START EXERCISE INPUT
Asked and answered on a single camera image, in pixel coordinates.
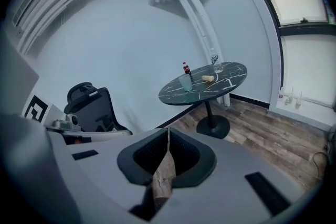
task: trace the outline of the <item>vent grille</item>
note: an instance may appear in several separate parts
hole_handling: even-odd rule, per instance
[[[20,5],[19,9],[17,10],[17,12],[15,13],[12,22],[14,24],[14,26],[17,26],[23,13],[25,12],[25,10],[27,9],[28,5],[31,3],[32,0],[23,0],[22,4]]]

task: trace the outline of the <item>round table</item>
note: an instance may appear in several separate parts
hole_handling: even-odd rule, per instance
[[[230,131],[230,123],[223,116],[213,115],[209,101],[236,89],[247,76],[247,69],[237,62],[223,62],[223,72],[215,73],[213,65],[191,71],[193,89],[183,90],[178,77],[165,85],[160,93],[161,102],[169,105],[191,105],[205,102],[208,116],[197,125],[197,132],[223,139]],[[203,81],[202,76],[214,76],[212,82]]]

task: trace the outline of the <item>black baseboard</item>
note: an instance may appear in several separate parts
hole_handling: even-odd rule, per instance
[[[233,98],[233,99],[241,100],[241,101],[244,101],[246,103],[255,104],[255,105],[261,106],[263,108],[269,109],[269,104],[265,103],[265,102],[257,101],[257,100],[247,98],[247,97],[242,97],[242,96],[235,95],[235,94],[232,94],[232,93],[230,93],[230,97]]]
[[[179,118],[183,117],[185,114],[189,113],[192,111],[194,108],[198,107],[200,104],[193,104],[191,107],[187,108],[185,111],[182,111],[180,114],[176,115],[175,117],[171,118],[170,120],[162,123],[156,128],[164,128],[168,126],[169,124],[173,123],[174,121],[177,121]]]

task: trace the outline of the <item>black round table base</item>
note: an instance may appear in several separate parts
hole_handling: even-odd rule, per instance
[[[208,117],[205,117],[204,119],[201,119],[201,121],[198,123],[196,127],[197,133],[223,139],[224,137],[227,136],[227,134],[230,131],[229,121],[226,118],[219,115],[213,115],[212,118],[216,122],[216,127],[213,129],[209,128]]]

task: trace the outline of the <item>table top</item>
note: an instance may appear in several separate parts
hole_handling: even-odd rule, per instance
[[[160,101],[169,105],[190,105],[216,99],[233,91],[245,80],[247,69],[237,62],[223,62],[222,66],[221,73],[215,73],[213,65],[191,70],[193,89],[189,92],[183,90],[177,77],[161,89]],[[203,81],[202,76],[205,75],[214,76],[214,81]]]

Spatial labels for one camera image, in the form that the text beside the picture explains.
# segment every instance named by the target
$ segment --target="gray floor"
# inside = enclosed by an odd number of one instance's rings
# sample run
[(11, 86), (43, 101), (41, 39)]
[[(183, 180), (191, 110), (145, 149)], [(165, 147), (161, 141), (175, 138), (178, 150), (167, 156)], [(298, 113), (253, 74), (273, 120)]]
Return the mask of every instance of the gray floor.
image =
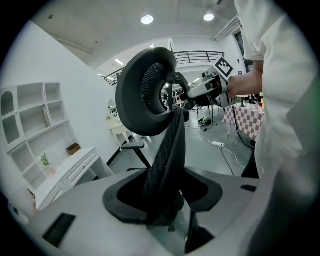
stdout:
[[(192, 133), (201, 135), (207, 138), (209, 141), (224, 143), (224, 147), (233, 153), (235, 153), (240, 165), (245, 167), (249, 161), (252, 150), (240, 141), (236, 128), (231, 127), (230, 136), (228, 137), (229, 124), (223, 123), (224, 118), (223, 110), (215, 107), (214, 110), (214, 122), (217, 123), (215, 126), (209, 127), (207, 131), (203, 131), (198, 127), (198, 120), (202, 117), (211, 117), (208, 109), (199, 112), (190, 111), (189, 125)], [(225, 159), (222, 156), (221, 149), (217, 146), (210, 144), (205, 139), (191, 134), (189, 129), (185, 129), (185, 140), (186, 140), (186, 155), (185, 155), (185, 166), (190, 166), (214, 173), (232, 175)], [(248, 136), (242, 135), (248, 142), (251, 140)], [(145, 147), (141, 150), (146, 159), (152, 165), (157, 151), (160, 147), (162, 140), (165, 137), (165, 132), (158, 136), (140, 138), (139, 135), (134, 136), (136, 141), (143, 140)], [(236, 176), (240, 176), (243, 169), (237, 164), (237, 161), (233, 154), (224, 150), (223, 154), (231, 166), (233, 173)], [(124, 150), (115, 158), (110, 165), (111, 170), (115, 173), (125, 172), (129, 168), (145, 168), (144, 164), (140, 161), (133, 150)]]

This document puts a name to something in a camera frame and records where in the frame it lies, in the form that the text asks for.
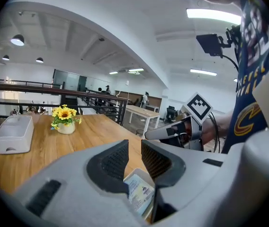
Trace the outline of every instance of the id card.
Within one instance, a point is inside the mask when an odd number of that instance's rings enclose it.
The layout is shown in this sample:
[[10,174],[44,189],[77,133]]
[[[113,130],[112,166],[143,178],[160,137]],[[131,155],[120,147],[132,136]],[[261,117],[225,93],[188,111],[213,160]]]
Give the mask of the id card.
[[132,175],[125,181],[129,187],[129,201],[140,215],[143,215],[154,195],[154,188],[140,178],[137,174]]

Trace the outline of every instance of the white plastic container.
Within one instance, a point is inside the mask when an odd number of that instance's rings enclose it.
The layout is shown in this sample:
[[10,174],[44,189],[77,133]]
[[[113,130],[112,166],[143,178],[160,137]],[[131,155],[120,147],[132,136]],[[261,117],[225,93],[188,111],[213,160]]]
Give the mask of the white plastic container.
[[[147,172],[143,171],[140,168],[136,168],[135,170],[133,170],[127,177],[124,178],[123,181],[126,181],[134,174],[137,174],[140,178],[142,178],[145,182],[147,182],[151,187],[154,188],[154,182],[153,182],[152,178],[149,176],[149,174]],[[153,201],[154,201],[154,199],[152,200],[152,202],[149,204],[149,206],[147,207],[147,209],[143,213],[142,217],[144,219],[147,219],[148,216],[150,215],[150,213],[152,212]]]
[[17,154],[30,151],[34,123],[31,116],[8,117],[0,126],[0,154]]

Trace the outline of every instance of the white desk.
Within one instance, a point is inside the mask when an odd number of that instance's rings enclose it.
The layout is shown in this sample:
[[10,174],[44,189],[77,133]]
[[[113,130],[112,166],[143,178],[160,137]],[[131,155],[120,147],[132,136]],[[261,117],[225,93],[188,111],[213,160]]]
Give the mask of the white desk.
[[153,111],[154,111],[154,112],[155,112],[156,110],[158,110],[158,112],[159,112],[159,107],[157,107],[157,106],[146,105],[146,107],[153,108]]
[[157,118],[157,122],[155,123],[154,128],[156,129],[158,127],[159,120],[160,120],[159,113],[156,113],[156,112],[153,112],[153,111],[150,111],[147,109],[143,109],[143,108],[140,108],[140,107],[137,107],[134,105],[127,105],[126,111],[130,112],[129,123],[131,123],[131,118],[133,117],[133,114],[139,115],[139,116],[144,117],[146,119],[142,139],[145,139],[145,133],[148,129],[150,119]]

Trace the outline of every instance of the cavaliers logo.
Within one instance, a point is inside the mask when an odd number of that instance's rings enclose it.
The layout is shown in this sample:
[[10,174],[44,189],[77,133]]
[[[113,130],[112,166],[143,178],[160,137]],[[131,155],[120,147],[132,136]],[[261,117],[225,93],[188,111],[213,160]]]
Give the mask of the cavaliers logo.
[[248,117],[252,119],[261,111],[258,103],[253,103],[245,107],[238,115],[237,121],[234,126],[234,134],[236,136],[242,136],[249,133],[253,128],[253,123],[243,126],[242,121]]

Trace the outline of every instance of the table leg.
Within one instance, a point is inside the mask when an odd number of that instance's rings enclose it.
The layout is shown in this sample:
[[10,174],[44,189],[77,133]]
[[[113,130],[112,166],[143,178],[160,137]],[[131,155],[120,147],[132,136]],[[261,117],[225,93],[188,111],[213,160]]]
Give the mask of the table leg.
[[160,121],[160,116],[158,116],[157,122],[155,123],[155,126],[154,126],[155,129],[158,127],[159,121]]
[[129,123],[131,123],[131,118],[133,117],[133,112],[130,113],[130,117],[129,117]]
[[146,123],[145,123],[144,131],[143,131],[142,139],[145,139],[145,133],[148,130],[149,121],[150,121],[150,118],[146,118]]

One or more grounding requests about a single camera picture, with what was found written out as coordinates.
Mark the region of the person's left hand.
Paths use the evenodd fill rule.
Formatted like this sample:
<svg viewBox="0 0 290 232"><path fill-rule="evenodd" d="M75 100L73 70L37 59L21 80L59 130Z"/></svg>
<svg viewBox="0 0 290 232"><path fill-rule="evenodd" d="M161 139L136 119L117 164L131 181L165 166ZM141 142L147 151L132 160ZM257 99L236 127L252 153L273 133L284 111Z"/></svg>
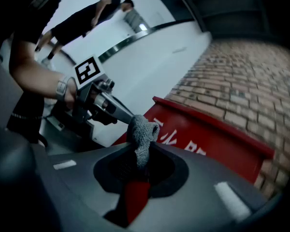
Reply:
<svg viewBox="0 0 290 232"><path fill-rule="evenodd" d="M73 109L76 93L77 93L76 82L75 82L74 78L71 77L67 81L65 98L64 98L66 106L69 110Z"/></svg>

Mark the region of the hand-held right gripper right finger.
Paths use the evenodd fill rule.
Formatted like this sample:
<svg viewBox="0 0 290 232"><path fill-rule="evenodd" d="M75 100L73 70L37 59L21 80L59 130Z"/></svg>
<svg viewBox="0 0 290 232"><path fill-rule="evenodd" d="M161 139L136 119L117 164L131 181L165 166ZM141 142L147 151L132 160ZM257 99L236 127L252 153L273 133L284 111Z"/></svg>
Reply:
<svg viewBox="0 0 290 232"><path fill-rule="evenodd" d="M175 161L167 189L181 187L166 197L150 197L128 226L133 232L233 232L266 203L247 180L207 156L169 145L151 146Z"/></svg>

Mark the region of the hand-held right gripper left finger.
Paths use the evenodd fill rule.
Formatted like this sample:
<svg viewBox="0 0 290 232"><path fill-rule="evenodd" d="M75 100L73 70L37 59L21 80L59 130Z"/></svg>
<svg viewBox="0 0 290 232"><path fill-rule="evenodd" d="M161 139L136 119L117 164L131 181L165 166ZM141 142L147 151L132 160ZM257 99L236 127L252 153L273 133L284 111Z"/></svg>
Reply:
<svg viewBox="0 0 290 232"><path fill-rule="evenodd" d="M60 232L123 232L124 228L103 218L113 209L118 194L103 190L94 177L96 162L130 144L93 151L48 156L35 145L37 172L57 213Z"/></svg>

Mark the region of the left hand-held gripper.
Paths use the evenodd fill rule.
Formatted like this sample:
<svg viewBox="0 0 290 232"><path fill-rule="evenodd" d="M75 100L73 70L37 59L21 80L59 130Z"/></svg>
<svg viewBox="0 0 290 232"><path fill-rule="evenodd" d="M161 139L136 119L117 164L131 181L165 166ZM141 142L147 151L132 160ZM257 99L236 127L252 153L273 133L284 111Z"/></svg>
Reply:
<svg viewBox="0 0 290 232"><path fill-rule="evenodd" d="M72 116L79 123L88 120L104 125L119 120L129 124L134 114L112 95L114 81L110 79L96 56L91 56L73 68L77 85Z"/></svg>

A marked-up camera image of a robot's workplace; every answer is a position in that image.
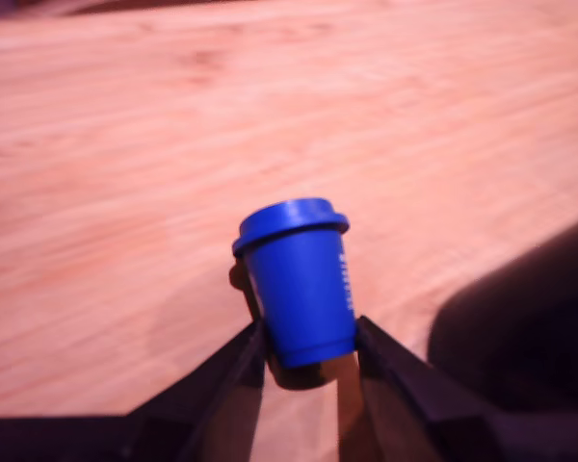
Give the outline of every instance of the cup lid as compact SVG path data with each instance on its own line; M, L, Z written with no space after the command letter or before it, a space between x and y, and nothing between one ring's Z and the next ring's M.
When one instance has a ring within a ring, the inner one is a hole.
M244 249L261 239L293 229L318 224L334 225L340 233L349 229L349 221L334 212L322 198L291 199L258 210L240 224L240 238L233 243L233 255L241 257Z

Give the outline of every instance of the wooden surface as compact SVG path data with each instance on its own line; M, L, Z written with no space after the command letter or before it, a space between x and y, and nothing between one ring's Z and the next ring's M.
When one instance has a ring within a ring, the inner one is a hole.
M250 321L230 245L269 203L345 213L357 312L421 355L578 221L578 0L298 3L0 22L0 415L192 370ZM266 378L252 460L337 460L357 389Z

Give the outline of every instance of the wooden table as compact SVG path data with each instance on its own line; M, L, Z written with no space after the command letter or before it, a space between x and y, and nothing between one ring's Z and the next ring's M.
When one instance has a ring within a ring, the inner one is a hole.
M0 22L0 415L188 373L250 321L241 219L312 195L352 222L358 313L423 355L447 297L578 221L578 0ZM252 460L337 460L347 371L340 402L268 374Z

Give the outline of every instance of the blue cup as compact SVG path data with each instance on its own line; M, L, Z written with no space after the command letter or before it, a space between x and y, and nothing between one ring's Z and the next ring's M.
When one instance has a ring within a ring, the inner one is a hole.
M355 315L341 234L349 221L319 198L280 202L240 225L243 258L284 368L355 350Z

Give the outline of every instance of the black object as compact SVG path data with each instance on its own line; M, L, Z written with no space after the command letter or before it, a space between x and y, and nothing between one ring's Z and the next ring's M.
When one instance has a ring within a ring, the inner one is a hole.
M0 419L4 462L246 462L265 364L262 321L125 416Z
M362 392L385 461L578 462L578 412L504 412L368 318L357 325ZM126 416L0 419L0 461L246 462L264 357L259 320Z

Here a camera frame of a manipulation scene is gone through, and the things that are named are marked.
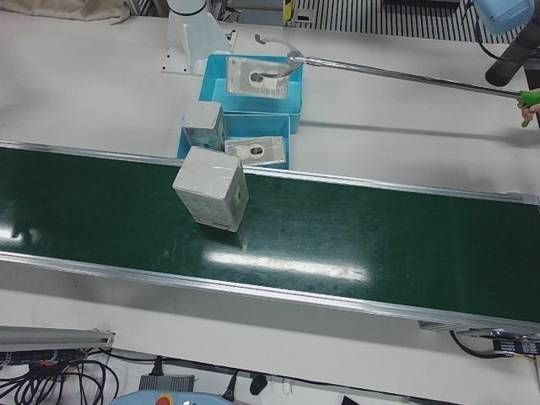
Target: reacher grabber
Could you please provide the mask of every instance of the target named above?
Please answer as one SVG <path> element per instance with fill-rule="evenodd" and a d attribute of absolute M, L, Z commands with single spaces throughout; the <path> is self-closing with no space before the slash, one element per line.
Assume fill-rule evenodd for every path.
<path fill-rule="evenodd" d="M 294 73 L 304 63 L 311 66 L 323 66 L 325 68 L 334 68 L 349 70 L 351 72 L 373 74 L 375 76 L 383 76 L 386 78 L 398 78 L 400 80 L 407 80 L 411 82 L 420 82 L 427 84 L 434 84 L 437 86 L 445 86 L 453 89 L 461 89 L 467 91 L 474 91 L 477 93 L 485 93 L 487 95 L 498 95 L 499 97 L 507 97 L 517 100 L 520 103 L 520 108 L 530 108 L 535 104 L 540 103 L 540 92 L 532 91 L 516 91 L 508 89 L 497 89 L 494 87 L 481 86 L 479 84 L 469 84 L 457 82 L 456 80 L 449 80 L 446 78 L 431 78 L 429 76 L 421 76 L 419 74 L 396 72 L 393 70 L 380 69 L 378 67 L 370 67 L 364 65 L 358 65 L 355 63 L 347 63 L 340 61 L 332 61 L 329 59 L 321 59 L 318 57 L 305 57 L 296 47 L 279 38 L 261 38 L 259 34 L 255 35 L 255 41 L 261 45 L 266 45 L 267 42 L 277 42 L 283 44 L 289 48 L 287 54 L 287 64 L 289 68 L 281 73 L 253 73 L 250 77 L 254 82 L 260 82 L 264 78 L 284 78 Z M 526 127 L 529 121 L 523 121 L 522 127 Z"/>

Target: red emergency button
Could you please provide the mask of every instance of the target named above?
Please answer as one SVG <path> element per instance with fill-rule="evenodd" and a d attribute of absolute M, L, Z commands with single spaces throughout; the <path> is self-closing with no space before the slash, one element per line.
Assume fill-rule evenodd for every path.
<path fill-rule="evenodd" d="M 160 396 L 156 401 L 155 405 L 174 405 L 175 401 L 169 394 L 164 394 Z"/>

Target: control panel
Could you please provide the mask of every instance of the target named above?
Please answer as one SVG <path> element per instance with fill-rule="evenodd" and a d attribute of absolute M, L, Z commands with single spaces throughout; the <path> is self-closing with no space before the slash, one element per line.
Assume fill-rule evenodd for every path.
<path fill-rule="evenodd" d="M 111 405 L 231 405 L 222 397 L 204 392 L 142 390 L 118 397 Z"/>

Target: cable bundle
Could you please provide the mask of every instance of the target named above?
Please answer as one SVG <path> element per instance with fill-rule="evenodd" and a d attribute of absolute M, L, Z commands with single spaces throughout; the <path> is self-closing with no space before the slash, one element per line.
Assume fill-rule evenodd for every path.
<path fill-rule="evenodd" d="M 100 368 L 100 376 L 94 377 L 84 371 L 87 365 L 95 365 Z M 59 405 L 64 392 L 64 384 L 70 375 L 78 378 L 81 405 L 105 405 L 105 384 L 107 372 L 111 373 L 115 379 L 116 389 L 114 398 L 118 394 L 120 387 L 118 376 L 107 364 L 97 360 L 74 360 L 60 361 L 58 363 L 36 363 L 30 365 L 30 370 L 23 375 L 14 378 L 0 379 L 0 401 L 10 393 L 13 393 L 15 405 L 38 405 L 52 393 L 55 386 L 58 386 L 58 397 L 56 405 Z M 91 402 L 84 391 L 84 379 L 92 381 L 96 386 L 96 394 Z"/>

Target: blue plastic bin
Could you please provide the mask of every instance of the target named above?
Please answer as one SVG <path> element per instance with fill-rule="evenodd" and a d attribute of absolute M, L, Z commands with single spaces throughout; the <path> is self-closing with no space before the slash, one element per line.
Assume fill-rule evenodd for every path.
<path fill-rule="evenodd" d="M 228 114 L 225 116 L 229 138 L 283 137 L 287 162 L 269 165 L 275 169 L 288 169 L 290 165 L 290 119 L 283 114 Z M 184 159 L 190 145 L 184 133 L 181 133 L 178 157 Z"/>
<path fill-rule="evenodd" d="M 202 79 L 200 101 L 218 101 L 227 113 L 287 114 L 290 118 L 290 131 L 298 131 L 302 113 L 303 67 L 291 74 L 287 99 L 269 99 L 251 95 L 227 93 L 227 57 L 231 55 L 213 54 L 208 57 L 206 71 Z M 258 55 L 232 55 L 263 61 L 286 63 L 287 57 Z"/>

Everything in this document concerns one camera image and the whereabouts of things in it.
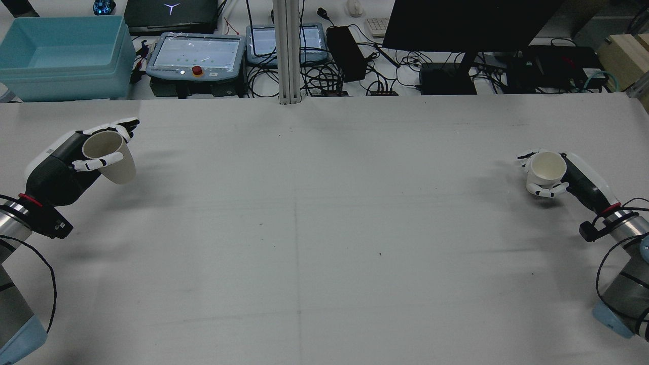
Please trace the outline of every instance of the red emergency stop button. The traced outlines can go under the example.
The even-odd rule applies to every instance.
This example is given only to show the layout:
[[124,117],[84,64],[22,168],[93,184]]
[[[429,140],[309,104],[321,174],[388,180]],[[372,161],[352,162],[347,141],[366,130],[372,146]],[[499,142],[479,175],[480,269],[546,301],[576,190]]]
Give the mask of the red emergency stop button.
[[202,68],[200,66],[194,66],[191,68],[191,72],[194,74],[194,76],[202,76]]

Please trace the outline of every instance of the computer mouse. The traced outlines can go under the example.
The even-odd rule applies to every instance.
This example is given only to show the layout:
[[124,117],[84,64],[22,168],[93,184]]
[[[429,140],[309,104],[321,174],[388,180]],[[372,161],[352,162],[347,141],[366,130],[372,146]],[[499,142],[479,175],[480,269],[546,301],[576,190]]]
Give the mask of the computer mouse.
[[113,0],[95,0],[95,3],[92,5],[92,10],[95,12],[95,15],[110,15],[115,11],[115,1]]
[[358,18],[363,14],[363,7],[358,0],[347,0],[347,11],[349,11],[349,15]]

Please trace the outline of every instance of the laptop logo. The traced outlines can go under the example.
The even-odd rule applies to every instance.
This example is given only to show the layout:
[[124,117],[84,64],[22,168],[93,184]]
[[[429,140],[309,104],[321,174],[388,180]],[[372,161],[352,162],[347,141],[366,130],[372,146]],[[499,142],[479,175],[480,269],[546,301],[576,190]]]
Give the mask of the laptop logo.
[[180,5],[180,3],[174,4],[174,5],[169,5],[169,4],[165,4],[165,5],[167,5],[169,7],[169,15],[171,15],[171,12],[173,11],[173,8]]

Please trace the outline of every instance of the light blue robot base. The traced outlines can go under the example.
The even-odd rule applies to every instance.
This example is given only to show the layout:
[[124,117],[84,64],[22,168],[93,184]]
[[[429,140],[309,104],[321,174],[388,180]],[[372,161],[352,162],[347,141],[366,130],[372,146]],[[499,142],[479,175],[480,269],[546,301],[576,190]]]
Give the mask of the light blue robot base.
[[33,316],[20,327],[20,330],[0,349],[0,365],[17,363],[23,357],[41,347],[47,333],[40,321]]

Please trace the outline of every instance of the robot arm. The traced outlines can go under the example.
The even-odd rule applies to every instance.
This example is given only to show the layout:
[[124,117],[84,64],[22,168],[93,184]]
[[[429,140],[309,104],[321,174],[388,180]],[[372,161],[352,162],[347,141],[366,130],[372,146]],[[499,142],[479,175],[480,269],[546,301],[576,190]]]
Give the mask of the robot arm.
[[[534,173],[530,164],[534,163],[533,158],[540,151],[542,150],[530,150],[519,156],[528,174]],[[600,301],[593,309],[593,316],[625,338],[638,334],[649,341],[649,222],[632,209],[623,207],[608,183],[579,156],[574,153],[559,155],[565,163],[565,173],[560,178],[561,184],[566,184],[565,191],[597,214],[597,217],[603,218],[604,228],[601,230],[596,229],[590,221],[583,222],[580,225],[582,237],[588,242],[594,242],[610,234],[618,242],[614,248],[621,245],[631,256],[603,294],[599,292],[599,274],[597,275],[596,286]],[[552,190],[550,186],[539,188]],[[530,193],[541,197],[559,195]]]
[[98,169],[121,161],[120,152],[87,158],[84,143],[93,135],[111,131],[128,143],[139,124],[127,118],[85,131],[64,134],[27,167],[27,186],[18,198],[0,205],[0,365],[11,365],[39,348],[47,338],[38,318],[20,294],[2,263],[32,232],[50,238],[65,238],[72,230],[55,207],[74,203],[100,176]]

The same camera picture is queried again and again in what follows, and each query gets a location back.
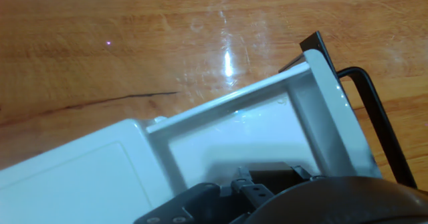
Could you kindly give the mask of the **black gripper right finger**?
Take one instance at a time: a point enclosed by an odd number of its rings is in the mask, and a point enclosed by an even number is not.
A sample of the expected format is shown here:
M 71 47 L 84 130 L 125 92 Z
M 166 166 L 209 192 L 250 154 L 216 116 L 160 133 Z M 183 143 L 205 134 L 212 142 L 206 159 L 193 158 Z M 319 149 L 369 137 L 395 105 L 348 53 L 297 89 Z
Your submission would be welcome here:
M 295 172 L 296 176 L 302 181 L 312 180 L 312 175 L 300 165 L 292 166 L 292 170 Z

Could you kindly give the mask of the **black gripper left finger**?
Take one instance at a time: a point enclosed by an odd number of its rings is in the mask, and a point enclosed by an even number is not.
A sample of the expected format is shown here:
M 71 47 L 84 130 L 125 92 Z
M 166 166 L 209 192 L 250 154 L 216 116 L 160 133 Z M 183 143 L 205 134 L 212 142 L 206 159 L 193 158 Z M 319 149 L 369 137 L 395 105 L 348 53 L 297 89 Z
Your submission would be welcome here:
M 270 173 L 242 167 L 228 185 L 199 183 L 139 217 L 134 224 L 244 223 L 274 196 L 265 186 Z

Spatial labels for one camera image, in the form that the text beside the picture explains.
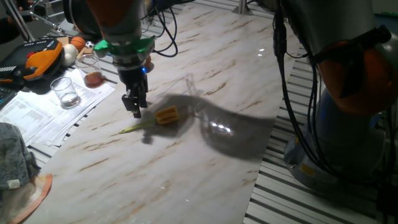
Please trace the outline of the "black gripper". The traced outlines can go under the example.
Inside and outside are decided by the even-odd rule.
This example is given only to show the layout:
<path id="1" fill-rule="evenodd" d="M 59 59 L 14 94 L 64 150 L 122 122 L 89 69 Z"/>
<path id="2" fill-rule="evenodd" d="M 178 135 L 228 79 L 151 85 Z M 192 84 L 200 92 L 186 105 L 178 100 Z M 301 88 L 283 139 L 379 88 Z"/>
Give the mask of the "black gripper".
END EXERCISE INPUT
Please output, exactly as written, the lines above from the one holding "Give the mask of the light blue robot base." through the one holding "Could you kindly give the mask of the **black gripper left", both included, with the pictures omitted.

== RESULT OF THIS TASK ==
Give the mask of the light blue robot base.
[[33,316],[20,327],[20,330],[0,349],[0,365],[17,363],[23,357],[41,347],[47,333],[40,321]]

Please trace the outline of every instance of the robot arm. The traced outlines can go under the example.
The even-odd rule applies to every instance.
This example is given only to show the layout:
[[124,117],[84,64],[22,168],[93,184]]
[[[429,140],[309,104],[321,174],[388,180]],[[372,161],[352,162],[347,141],[366,130],[372,146]],[[499,142],[479,175],[480,269],[546,301],[576,190]]]
Give the mask of the robot arm.
[[[534,173],[530,164],[534,163],[533,158],[540,151],[542,150],[530,150],[519,156],[528,174]],[[600,301],[593,309],[593,316],[625,338],[638,334],[649,341],[649,222],[632,209],[623,207],[608,183],[579,156],[574,153],[559,155],[565,163],[565,173],[560,178],[561,184],[566,184],[565,191],[597,214],[597,217],[603,218],[604,228],[601,230],[596,229],[590,221],[583,222],[580,225],[582,237],[588,242],[594,242],[610,234],[618,242],[614,248],[621,245],[631,256],[603,294],[599,292],[599,274],[597,275],[596,286]],[[552,190],[550,186],[539,188]],[[530,193],[541,197],[559,195]]]
[[98,169],[121,161],[120,152],[87,158],[84,143],[93,135],[111,131],[128,143],[139,124],[127,118],[85,131],[64,134],[27,167],[27,186],[18,198],[0,205],[0,365],[11,365],[39,348],[47,338],[38,318],[20,294],[2,263],[32,232],[50,238],[65,238],[72,230],[55,207],[74,203],[100,176]]

The same camera picture is queried again and again in what follows, and each query gets a location back.
Could you kindly give the mask of the **black gripper right finger**?
Take one instance at a time: a point enclosed by an odd number of its rings is in the mask, and a point enclosed by an even number is not.
A sample of the expected format is shown here:
M 71 47 L 84 130 L 125 92 Z
M 166 166 L 209 192 L 250 154 L 216 116 L 160 133 Z M 183 143 L 205 134 L 212 142 L 206 159 L 193 158 Z M 319 149 L 369 137 L 395 105 L 348 53 L 297 89 Z
Your submission would be welcome here:
M 295 172 L 296 176 L 302 181 L 312 180 L 312 175 L 300 165 L 292 166 L 292 170 Z

Could you kindly give the mask of the **black gripper left finger**?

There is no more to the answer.